**PROBLEM REQUIREMENTS**
Your answer must hold only the lines below from the line containing "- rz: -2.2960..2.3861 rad" through the line containing "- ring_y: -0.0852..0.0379", each reproduced exactly.

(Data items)
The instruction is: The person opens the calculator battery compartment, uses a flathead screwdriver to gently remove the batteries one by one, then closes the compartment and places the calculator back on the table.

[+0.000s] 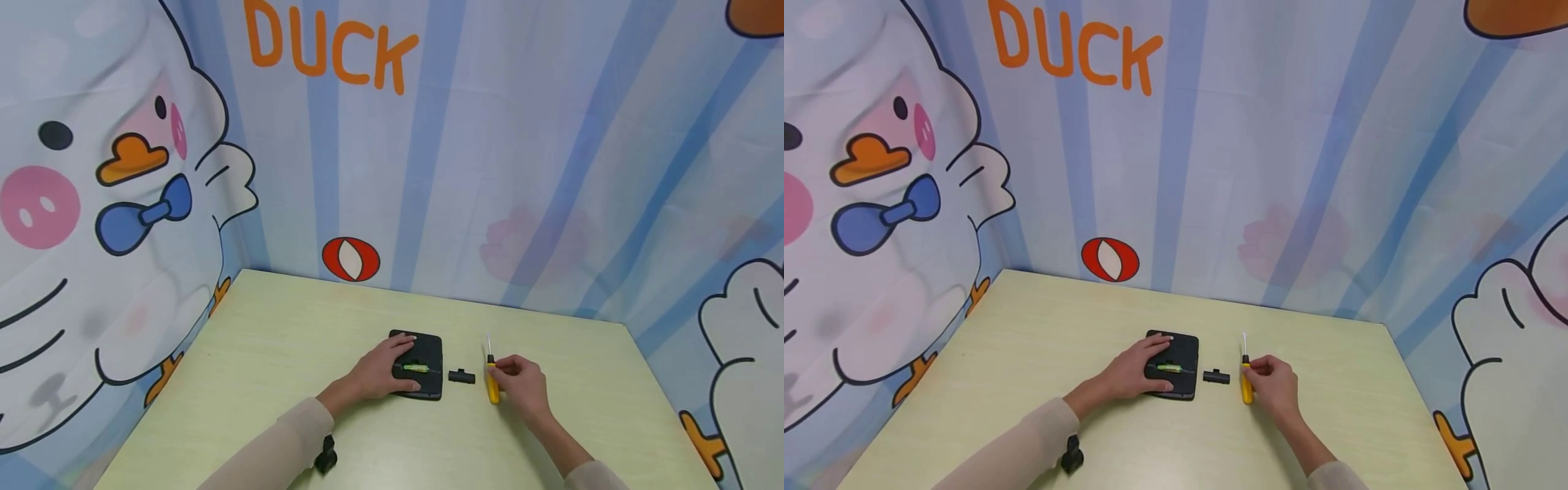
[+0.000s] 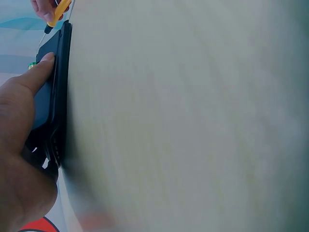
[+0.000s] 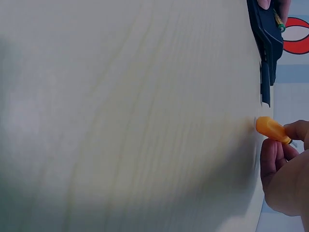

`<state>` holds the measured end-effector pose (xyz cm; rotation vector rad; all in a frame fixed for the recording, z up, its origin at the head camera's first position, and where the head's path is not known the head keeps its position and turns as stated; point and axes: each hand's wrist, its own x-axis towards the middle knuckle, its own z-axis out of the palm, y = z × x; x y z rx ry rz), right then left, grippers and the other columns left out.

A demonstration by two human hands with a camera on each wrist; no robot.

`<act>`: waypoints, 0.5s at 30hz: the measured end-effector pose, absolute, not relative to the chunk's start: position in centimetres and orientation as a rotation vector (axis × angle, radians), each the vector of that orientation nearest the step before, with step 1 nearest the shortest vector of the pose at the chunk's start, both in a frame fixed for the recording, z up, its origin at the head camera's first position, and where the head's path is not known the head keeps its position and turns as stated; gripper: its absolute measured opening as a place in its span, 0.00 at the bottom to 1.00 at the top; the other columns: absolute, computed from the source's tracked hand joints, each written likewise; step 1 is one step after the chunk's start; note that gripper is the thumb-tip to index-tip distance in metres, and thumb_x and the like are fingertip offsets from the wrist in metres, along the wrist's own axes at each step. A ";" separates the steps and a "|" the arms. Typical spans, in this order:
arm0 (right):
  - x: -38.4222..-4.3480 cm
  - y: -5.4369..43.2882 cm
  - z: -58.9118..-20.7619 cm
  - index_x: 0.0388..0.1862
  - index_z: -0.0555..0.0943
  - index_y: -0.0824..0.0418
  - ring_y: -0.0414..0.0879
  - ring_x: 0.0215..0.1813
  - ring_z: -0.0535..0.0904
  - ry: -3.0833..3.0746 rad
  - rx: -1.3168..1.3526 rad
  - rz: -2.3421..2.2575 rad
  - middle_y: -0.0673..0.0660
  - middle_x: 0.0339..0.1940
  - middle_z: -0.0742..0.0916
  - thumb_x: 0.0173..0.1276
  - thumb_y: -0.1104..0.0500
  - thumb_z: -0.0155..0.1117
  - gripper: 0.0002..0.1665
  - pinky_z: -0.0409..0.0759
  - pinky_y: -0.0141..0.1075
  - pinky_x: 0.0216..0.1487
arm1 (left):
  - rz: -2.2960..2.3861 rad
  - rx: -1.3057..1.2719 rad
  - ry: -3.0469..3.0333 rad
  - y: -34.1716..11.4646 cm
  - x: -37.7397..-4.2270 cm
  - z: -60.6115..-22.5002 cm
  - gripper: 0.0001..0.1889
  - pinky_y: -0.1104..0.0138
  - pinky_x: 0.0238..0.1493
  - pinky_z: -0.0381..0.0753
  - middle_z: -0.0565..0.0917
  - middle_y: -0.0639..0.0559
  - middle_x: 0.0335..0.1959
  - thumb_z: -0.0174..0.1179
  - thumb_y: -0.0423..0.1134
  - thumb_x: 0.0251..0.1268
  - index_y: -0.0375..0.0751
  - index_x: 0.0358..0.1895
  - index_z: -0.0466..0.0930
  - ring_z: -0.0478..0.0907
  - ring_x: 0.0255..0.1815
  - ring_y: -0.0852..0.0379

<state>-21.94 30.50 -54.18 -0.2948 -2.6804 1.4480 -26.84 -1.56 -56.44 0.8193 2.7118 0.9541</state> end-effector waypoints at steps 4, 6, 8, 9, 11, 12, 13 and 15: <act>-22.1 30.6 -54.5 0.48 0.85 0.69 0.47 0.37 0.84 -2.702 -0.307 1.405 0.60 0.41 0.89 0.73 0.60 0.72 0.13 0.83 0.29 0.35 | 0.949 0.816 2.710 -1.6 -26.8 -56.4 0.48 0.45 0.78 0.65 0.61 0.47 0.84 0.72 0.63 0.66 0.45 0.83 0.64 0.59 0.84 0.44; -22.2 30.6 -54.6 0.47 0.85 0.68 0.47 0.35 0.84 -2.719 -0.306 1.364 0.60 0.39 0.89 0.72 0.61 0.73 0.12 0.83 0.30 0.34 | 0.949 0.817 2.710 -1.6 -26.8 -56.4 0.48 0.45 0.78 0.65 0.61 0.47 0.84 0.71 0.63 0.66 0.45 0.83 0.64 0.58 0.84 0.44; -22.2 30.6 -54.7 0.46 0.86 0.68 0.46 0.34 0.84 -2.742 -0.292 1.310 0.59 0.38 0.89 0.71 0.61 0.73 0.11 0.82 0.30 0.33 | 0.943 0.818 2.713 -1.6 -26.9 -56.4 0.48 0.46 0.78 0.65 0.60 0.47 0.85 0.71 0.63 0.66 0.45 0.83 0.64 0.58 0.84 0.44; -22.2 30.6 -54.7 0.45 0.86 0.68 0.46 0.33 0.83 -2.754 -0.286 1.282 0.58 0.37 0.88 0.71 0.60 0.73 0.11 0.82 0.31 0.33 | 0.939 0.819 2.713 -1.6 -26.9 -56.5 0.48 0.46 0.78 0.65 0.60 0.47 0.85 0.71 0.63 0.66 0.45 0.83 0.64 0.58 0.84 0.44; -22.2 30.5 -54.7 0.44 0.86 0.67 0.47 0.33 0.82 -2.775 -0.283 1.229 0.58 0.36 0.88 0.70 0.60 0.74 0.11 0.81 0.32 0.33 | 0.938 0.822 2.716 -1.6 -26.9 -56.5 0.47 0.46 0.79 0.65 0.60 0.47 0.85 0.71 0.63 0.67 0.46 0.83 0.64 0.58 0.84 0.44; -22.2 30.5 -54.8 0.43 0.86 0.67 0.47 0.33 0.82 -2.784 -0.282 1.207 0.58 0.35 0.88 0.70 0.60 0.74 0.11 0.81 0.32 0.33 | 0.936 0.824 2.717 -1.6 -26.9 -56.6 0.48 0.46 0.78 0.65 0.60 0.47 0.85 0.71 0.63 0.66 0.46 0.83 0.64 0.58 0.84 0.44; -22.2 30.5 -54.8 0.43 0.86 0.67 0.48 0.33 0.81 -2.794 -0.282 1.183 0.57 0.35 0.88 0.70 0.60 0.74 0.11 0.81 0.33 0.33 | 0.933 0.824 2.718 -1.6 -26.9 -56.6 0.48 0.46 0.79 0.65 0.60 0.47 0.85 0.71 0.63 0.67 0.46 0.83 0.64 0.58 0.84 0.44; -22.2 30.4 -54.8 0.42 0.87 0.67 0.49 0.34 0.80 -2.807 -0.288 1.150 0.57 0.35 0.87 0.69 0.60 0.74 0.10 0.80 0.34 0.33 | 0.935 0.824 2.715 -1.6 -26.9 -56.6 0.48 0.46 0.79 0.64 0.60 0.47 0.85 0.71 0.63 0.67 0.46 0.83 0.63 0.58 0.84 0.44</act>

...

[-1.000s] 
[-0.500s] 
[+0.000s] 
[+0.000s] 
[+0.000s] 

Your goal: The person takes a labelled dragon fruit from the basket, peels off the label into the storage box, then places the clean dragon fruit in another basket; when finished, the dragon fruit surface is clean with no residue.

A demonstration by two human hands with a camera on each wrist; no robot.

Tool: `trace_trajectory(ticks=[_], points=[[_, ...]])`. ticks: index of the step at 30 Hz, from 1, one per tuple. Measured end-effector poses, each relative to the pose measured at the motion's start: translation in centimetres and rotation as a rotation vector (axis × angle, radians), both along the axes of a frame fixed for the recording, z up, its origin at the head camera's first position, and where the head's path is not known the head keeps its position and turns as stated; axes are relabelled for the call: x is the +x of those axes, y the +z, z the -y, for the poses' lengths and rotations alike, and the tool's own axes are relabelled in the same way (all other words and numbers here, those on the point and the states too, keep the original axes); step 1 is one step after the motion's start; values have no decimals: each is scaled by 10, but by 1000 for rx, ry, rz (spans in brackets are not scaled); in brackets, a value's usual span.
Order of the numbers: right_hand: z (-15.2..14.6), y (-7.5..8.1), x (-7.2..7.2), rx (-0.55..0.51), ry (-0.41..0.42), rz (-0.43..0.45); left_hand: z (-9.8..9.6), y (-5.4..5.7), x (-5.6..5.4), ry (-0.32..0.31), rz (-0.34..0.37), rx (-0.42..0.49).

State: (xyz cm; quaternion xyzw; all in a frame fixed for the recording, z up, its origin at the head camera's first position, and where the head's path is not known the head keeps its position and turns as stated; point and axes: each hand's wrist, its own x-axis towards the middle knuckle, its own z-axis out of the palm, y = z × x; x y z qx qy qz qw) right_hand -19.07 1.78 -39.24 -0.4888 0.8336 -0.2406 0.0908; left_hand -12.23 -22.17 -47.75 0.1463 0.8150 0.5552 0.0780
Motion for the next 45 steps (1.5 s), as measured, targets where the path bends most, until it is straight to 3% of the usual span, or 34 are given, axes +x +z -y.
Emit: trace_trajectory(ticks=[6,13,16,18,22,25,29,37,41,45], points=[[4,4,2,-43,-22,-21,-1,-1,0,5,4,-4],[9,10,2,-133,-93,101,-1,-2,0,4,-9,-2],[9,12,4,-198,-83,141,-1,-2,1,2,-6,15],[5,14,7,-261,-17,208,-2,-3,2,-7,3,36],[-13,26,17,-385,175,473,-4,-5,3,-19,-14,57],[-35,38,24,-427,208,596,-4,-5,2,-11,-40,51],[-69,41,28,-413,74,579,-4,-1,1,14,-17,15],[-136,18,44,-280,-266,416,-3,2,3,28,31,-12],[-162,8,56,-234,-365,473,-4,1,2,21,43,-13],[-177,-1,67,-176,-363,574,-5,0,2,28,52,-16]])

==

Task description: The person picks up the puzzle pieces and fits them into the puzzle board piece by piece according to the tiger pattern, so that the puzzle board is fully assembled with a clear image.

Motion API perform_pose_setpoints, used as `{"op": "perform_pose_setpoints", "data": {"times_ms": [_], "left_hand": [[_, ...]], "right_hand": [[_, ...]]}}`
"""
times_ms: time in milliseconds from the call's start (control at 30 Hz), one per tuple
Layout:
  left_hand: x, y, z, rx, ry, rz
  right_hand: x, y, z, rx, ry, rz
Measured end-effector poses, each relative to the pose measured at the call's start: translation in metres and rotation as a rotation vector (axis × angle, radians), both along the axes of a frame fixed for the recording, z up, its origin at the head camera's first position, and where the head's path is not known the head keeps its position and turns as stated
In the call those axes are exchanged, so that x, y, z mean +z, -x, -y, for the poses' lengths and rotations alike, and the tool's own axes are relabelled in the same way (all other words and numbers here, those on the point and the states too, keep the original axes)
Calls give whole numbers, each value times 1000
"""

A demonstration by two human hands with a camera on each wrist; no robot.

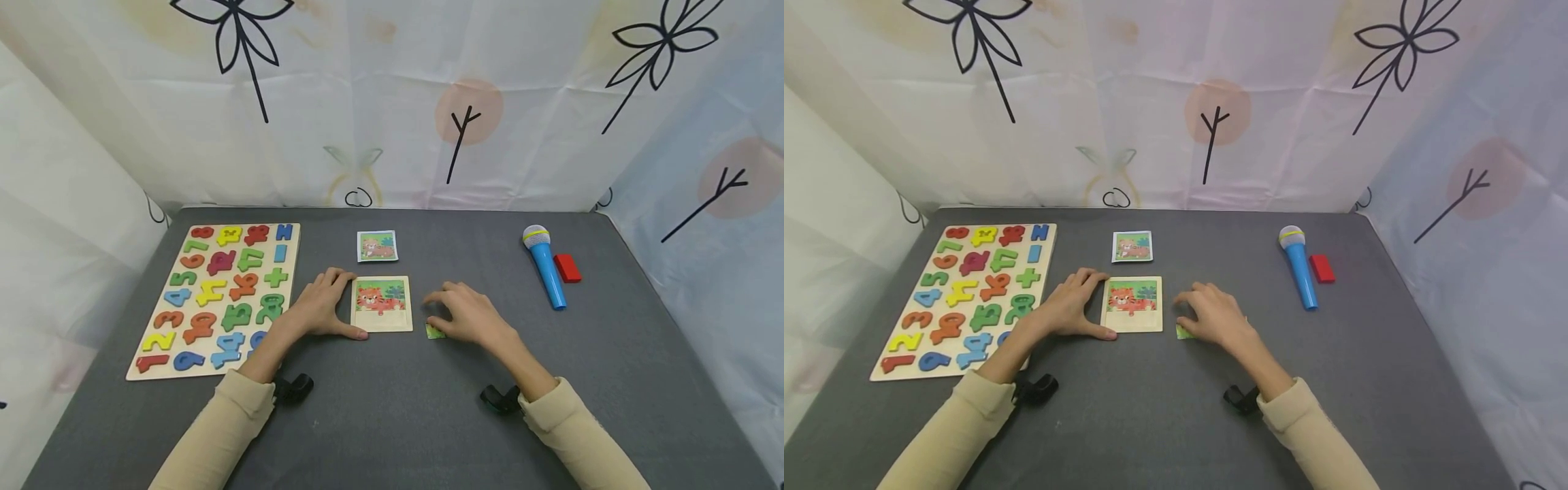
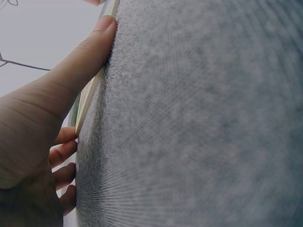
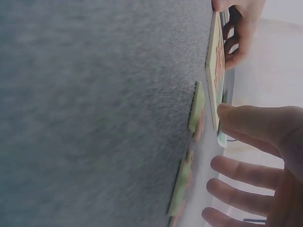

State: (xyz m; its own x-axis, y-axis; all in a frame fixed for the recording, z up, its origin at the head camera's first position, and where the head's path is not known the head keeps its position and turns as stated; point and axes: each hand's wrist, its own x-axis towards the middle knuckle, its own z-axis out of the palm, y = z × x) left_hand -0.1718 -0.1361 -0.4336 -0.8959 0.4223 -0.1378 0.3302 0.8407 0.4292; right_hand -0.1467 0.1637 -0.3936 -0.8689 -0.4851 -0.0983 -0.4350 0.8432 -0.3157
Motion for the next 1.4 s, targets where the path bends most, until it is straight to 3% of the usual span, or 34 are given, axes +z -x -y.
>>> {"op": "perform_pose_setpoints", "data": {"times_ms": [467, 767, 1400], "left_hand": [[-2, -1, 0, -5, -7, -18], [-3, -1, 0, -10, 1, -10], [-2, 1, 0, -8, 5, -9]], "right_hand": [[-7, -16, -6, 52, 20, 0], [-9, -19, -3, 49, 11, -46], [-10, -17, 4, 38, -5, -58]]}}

**ANSWER FOR THIS EXERCISE**
  - rz: -2.2960..2.3861 rad
  - rx: -1.3057..1.2719 rad
  - ry: -3.0469..3.0333 rad
  - y: -34.1716..11.4646 cm
  - x: -37.7397..-4.2270 cm
  - z: -60.6115..-22.5002 cm
  - gripper: 0.0001..0.1889
  - pinky_y: -0.1104..0.0138
  - pinky_x: 0.0238..0.1493
  - pinky_z: -0.0381..0.0753
  - middle_z: -0.0565..0.0917
  - middle_y: -0.0639..0.0559
  - middle_x: 0.0335..0.1959
  - thumb_z: -0.0174..0.1179
  - thumb_y: -0.0423..0.1134
  - thumb_x: 0.0251..0.1268
  - index_y: -0.0375..0.0751
  - index_x: 0.0358..0.1895
  - index_z: -0.0466..0.0930
  - ring_z: -0.0478..0.0907
  - ring_x: 0.0255..0.1815
  - ring_y: -0.0852..0.0379

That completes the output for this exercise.